Genetic mutations in APP seem to increase the probability for cleavage of higher number Aβ peptides. Amyloid comprises large fibrils and a b-sheet secondary structure – characterized by Congo red or thioflavin S staining.11 Under normal conditions a vast majority of the formed Aβ is Aβ1-40; however, in AD larger quantities of Aβ1-42 and Aβ1-43 are synthesized which nucleate more rapidly into amyloid plaques.1 This action may explain why most people of an advanced age have some amyloid plaques (the natural synthesis of Aβ1-42 and Aβ1-43 just in very small quantities), but in AD there are so many more amyloid plaques because of the significant increase in Aβ1-42 and Aβ1-43 synthesis.

One of the earliest theories pertaining to AD pathology involved the loss of cholinergic neurons (neurons that release acetylcholine). The reason disruption in the acetylcholine pathway was suggested as a rational for AD pathology was the symptomology of AD focusing on the loss of cognitive functions, especially memory and learning, functions in which acetylcholine plays a critical role. In effort to combat these losses early treatments focused on administering acetylcholine precursors and muscarinergic agonists, but neither strategy worked very well. One reason to explain the unsatisfactory results is that early in AD before any significant neuronal loss Aβ1-42 has the potential to bind to acetylcholine receptors and act as a reversible direct inhibitor against post-synaptic acetylcholine binding.4

Therefore, a portion of the disruption of cognitive function in the early stages of AD may be the direct result of this inhibitory effect instead of the loss of cholinergic neurons. This change in acetylcholine functionality may be why the influence of acetylcholine precursors is less prominent than that of cholinesterase inhibitors. The rate of synaptic release of acetylcholine is still under a specific level of neuronal control as well as the resultant released concentration of acetylcholine from synaptic vesicles which may not necessarily result in an increase in acetylcholine residing in the synaptic cleft whereas a cholinesterase inhibitor has more influence on acetylcholine concentrations in the synaptic cleft.

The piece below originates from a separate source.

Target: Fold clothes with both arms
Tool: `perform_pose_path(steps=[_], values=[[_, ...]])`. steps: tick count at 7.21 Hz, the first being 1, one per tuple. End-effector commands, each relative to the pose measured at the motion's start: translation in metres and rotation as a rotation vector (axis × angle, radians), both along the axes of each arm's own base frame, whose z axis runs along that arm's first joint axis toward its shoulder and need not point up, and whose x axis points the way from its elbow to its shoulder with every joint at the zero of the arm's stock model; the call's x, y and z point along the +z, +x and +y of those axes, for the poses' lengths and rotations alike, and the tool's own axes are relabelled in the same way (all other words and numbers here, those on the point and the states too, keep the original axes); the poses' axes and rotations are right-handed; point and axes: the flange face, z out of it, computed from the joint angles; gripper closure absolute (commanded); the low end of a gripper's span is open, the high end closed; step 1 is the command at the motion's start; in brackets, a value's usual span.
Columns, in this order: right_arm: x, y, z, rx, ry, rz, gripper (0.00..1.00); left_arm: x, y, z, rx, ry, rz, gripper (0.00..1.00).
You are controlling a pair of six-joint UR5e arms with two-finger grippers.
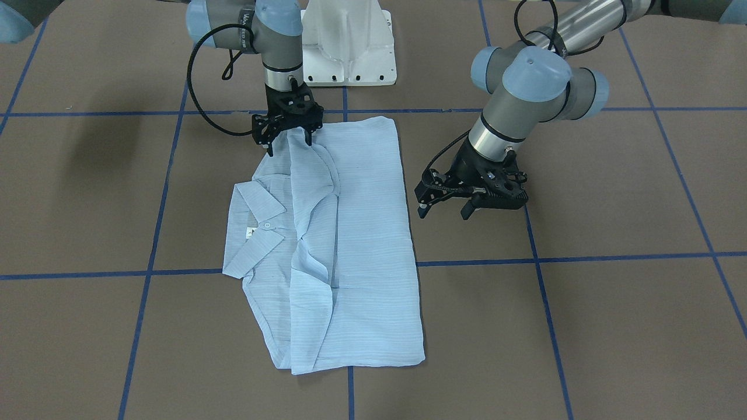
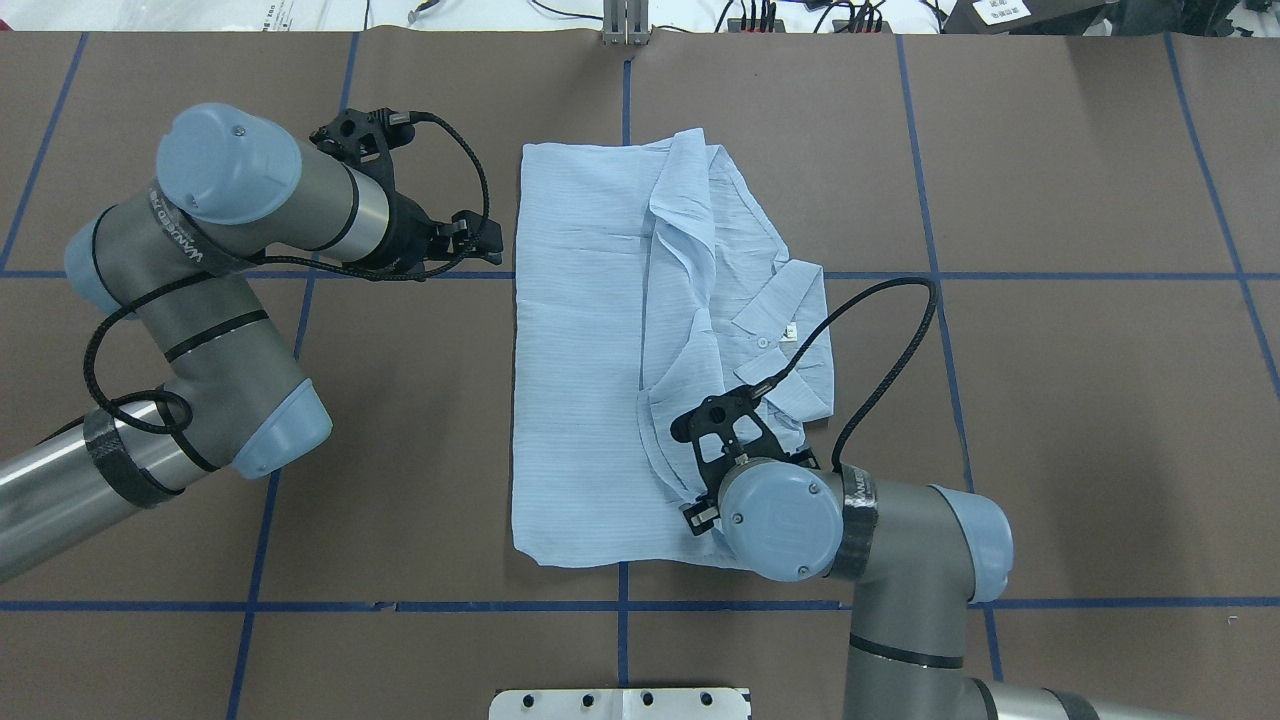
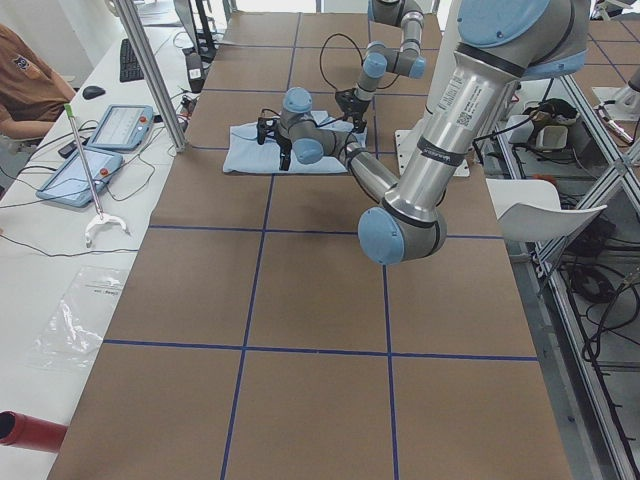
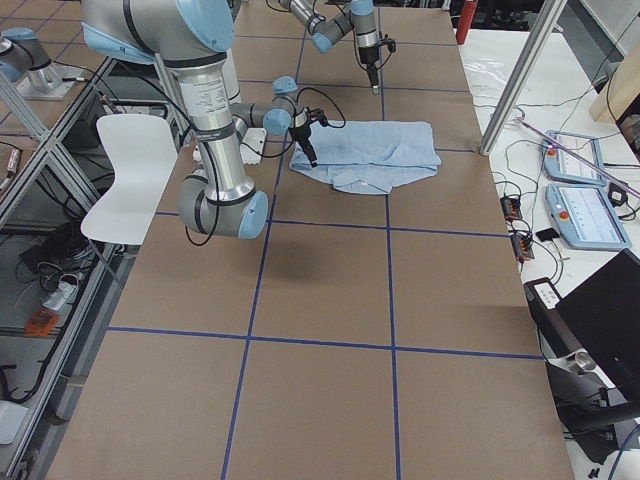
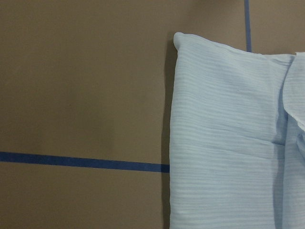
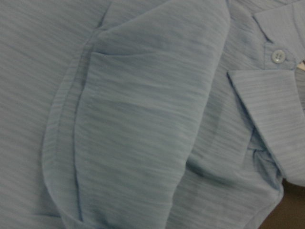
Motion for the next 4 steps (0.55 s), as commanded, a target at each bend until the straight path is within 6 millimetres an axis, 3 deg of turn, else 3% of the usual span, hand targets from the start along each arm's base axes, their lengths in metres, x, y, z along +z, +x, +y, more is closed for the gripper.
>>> perform_pose_path(steps=[1, 3, 4], values=[[0.024, 0.043, -0.017, 0.0, 0.02, 0.031, 0.0, -0.002, 0.005, 0.003, 0.007, -0.001, 0.007, 0.0], [0.058, 0.117, -0.02, -0.024, 0.016, 0.069, 0.0, -0.004, 0.005, 0.003, 0.006, 0.01, 0.021, 0.0], [0.058, 0.127, -0.027, -0.021, 0.021, 0.069, 0.0, -0.004, 0.005, 0.003, 0.006, 0.01, 0.021, 0.0]])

This differing influence is probably why reducing the activity of the cholinesterase with a cholinesterase inhibitor reduces symptoms more effectively.

This pathology is further supported by the various deficits in acetylcholine neurotransmission both due to the loss of cholinergic neurons in later stages of AD and a reduced rate of neurotransmitter release.14 Of the two different types of acetylcholine receptors, muscarinic and nicotinic, Aβ1-42 is known to bind with a high affinity to both α-7 nicotinic receptors and non-α-7 nicotinic receptors,4,15,16 and it does not appear that there is any significant inhibition of muscarinic receptors.16

Binding to the nicotinic receptors reduces current amplitude by 39% +- 3% when using caged carbachol as a binding agent, topping out at a Aβ1-42 concentration of 500 nM, although inhibition was demonstrated at concentrations as low as 100 nM and 59% +- 7% under pressure application.16 It is believed that most of the disperity between these inhibition values is due to a more rapid densensitization. With these concentrations early strategies for dealing with the symptoms of AD focused on outcompeting Aβ1-42 by treating patients with cholinesterase inhibitors to reduce the degradation rate of acetylcholine in the synaptic cleft. Unfortunately these methods do not work over the long-term nor do they seem to effectively treat any of the underlying causes of neuronal death brought on by AD.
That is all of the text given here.